Don't eat tomatoes, potatoes, eggplant and peppers. They are nightshade vegetables and are inflammatory foods. Look this up to see what else you are eating that can cause arthritic flare ups. This is very true.
Buy the square needles, I love them.

I hope this helps like it's helped me!


----------



## PauletteB (Mar 10, 2011)

Hello, As one who has battled RA since 1994, I have used many techniques. therapeutic gloves, wrist splints, hot paraffin bath or wax. The wax bath really gave my hands a lot of relief, and from time to time I still use wrist splints.


----------



## Scrapdog (Nov 17, 2016)

Bonnie7591 said:


> You may think I'm completely crazy but my Uncle milked cows for many years & had terrible arthritis in his hands, he was to specialists & tried all kinds if prescriptions with no real relief. Someone told him to take a pound of yellow raisins, put them in a jar & pour a small bottle of regular gin over them, stir & let sit in the fridge until the booze soaked into the raisins, then eat a teaspoonful of the raisins each day. It didn't help the swelling but he could move without pain. The raisins don't taste boozy. I've told a few people about this & those who tried it find it helps including my skeptical husband.

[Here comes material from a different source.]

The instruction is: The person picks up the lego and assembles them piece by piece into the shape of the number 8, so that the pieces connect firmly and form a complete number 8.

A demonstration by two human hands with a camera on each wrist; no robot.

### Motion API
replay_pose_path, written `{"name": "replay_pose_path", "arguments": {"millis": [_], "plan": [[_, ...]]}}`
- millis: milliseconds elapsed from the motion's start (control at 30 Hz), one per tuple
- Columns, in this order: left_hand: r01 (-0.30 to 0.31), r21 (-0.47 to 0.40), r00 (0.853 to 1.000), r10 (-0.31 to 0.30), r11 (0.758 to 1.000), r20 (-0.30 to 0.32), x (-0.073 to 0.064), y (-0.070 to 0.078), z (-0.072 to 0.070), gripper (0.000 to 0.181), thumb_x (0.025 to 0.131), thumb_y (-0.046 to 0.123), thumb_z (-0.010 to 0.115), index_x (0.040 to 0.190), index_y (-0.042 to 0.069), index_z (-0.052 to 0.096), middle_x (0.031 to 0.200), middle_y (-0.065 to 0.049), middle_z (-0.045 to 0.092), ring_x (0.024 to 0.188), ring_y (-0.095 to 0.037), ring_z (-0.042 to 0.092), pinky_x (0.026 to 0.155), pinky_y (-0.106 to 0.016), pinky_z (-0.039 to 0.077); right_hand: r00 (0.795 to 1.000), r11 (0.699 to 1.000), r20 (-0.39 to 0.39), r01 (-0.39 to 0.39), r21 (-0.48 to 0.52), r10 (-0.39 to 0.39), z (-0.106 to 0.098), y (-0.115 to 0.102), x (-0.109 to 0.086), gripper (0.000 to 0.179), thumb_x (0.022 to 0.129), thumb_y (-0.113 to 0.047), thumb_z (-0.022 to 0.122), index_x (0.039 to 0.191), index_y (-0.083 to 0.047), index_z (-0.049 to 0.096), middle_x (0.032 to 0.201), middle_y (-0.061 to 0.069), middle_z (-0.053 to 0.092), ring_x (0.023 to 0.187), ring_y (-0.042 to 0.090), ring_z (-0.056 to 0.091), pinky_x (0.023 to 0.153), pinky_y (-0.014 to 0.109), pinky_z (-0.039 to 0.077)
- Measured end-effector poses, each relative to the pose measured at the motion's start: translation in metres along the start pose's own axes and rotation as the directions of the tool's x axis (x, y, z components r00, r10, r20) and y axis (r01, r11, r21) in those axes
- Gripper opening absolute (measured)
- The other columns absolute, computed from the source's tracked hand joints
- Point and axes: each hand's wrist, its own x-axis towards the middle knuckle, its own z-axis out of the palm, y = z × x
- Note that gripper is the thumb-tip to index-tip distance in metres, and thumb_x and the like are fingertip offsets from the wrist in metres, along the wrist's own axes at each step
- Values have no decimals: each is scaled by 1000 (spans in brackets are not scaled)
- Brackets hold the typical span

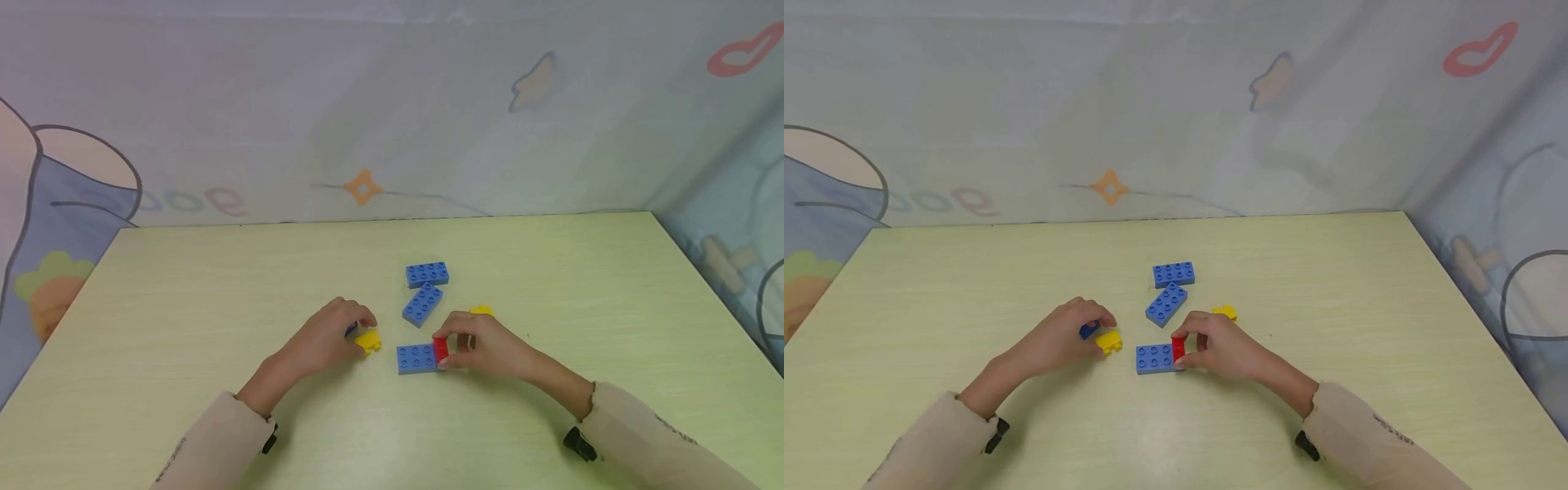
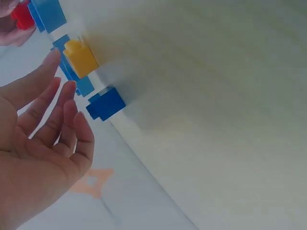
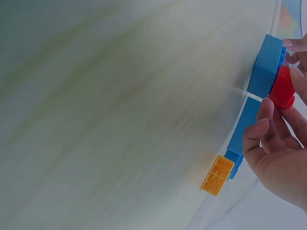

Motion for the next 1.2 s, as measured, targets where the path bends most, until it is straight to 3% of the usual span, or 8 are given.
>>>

my mom did for years. I have arthritis in both hand .thumbs are worse.since I am diabetic I have test blood sugar every day so I kill 2birfs with one stone so to speak. First thing when I get I run hot water on my hands as hot as I can stand massaging my hands at the same time, getting them pretty red. Then I dry with paper towel keeping my fingers covered this helps with the pricking because the heat makes the blood stay in your. Fingers. I do not have any calloused were I prick myself nor do I feelit. I have my pokey thing dialed to it lowest setting. Anyway try the hot water. Itt is easiedt on the budget.


----------



## cotegirl (Aug 8, 2017)

Hi, I am 65 and I have severe osteoarthritis. I use Blue Emu arthritis cream. it does not smell or cause build-up on knitting, sewing, or embroidery projects. Try to use circular needles for big projects so weight of worked yarn is in your lap and not on the needles. I take Alieve to help me. I would like to know which type of needles(aluminum, bamboo, plastic) are the easiest to use. Hopefully someone else will join the discussion. Some days are worse than others. Perhaps you can only do a few rows at a time. I also have used some mitts I found on line that I can stick in the microwave. Heat seems to help. I have used gloves with fingertips open but I am not sure if they really help or not. Let me know if this helps you.


----------



## cotegirl (Aug 8, 2017)

I like ideas about using gloves to protect yarn from topical applications of any arthritis cream. I have read that Continential knitting style is easier and faster. I have not tried it yet. There are U-Tube videos to show how to do this.


----------



## Tahtur (Apr 26, 2017)

It has been about a year, I was knocked down onto a stone floor by a lady behind me who lost her balance. I didn't break any bones, but badly bruised a hip bone. I don't like taking otc pain relievers, looked up if there was any natural something I could take/use. The search brought up RED BEETS. I tried eating a few chunks, relieved the pain for several hours. 
I now keep a can of beets on hand should I need them!


----------



## curlyq (Apr 26, 2013)

I learned Portuguese knitting for the same reason. It is so much easier on my hands and shoulders.


----------



## Karen's Creations (Mar 21, 2013)

Try Emu Blu hand cream. Won't cure it but it does help.


----------



## AuntieLoof (Mar 23, 2017)

Tahtur said:


> It has been about a year, I was knocked down onto a stone floor by a lady behind me who lost her balance. I didn't break any bones, but badly bruised a hip bone. I don't like taking otc pain relievers, looked up if there was any natural something I could take/use. The search brought up RED BEETS. I tried eating a few chunks, relieved the pain for several hours.
> I now keep a can of beets on hand should I need them!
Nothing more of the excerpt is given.